▶ _Your objective_: Give again, word for word, every line in the entries below from the line with "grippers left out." up to and including the line with "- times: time", and no other line.

▶ _Task input_:
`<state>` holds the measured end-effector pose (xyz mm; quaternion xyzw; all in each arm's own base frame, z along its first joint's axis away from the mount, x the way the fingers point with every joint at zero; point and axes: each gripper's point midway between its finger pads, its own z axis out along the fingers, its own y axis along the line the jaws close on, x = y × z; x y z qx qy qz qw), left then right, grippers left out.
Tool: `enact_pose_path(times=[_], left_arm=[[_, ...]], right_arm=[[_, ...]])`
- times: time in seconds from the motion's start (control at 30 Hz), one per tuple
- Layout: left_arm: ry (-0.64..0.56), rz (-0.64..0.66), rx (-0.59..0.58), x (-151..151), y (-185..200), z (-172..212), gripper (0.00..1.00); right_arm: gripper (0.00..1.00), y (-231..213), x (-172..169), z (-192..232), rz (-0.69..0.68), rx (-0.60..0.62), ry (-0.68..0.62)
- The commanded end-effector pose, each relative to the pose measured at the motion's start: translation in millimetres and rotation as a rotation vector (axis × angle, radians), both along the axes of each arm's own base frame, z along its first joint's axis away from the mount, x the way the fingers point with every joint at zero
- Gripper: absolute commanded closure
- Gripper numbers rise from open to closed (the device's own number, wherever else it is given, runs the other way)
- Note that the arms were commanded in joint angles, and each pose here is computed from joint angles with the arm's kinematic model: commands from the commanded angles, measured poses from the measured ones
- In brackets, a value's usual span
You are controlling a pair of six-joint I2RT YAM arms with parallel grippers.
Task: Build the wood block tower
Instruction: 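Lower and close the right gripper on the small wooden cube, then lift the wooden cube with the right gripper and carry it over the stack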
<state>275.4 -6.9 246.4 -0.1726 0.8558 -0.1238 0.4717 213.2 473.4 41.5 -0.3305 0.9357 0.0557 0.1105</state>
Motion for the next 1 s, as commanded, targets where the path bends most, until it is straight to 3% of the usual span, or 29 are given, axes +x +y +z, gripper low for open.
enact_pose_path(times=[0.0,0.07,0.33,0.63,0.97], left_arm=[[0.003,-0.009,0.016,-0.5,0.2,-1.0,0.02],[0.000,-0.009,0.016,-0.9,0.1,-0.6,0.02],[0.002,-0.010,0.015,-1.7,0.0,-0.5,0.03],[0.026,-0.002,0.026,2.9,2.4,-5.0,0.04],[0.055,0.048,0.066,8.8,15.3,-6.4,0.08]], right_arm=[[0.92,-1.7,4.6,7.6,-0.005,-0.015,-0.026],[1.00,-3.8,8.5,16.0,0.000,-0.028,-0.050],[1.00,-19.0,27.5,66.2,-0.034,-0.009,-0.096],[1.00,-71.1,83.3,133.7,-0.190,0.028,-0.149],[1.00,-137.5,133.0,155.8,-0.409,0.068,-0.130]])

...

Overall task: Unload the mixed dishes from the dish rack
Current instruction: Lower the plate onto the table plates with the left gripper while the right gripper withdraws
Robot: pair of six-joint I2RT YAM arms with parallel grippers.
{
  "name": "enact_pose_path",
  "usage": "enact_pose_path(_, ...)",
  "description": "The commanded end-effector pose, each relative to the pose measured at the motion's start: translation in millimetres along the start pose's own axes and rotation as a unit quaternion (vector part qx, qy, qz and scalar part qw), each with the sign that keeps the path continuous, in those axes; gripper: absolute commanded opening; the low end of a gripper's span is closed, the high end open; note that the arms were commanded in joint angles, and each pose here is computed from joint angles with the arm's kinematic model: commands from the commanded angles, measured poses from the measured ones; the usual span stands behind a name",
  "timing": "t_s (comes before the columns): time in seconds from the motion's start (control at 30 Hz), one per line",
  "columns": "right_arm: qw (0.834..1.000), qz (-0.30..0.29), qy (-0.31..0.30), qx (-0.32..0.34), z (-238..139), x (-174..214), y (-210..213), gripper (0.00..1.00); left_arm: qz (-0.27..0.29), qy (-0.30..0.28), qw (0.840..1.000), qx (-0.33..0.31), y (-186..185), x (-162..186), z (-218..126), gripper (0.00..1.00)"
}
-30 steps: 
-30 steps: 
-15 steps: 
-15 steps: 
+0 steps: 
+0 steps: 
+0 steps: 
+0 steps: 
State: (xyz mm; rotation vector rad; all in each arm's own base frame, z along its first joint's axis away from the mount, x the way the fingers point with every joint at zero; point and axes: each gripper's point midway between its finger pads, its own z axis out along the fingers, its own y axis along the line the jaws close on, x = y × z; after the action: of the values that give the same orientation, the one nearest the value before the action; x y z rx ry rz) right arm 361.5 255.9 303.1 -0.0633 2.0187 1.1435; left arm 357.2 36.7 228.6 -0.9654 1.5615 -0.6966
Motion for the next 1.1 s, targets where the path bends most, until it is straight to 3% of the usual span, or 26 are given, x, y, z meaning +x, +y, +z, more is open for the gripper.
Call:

▶ _Written answer_:
`<state>` holds the measured end-effector pose (xyz mm; quaternion xyzw; all in each arm's own base frame, z along its first joint's axis away from the mount, x the way the fingers point with every joint at zero; point and axes: each gripper's point midway between its finger pads, its own z axis out along the fingers, its own y axis along the line the jaws close on, x = y × z; x y z qx qy qz qw), left then right, grippers left out.
Tool: `enact_pose_path(times=[_], left_arm=[[_, ...]], right_arm=[[_, ...]])`
- times: time in seconds from the motion's start (control at 30 Hz), one per tuple

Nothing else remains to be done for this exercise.